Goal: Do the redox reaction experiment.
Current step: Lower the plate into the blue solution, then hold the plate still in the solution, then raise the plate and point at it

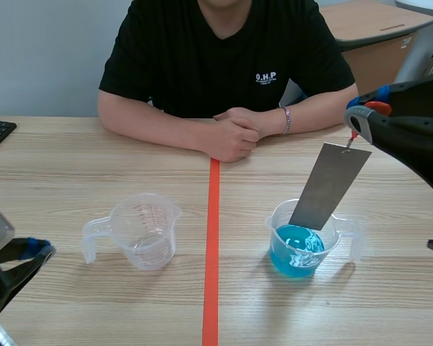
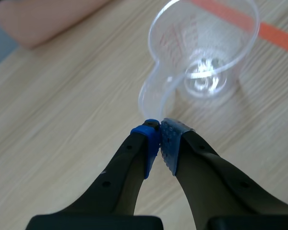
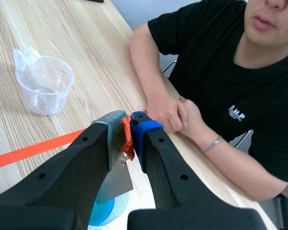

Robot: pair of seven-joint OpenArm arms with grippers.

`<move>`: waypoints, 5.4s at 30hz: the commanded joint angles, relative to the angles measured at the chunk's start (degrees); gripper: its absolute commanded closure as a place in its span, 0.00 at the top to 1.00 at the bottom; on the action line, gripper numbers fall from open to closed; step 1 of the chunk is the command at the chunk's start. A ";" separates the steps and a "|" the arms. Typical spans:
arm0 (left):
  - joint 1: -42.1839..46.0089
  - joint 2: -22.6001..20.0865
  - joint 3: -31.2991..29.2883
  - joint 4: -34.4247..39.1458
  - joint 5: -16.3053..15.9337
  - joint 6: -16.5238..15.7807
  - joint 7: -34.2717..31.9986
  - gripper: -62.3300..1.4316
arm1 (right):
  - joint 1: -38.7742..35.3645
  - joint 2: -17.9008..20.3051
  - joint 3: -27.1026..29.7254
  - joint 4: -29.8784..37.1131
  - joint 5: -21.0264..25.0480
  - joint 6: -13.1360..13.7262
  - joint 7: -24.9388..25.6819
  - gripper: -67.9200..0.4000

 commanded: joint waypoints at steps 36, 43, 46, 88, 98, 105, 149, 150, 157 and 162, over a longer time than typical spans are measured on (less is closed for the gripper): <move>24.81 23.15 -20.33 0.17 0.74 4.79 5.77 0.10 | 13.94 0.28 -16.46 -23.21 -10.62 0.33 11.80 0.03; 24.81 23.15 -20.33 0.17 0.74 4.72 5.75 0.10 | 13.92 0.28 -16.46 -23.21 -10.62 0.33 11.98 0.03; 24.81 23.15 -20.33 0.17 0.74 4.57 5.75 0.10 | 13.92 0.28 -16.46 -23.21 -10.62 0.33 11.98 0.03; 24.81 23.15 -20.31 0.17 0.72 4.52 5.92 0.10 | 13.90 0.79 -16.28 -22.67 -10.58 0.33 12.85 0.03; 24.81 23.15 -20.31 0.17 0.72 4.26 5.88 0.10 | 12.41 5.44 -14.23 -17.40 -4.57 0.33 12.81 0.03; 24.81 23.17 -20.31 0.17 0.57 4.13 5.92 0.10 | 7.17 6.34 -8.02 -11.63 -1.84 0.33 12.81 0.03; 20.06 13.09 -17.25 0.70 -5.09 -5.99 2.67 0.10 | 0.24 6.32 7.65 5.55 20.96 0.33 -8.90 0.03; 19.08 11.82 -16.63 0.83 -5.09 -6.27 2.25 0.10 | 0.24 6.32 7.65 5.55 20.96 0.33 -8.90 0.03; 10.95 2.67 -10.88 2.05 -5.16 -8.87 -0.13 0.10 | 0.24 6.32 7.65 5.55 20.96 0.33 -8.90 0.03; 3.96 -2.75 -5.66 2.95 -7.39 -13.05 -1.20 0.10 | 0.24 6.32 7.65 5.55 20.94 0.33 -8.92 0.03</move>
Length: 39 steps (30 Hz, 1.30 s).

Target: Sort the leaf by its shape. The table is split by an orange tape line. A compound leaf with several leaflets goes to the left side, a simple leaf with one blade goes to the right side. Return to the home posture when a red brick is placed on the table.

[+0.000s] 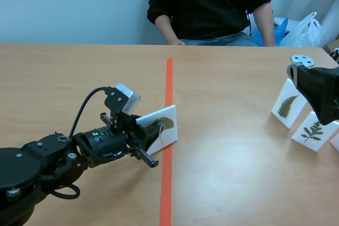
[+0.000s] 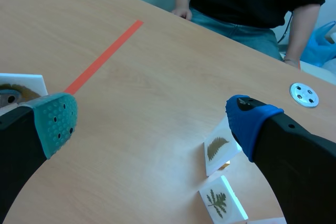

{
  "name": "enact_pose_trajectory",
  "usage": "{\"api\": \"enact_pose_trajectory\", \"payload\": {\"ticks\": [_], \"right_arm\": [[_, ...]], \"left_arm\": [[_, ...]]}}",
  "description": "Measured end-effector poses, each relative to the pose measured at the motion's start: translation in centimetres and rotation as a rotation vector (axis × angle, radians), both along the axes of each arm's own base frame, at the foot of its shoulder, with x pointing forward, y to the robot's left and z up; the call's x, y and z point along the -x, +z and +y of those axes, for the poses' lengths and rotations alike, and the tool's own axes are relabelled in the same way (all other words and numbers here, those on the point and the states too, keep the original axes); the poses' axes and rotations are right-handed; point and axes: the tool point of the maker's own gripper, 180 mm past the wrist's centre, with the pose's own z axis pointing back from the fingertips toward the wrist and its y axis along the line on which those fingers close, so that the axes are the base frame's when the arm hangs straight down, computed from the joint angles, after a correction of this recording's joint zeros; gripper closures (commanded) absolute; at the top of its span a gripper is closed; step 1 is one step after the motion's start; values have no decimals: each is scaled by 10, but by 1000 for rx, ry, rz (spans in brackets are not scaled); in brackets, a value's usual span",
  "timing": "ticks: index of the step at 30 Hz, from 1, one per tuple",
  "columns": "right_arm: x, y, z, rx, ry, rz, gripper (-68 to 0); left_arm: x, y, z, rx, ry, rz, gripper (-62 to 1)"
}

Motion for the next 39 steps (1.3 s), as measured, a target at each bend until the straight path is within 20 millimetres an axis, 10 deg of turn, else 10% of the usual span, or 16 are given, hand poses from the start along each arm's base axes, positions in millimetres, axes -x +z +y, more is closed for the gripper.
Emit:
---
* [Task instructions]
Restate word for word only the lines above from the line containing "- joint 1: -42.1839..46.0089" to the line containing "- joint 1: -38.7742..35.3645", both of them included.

* [Output below]
  - joint 1: -42.1839..46.0089
  - joint 2: -22.6001..20.0865
  - joint 3: -31.2991..29.2883
  - joint 4: -34.4247..39.1458
  - joint 5: -16.3053..15.9337
  - joint 6: -16.5238..15.7807
  - joint 7: -34.2717..31.9986
  - gripper: -62.3300..1.4316
arm1 (right):
  - joint 1: -38.7742..35.3645

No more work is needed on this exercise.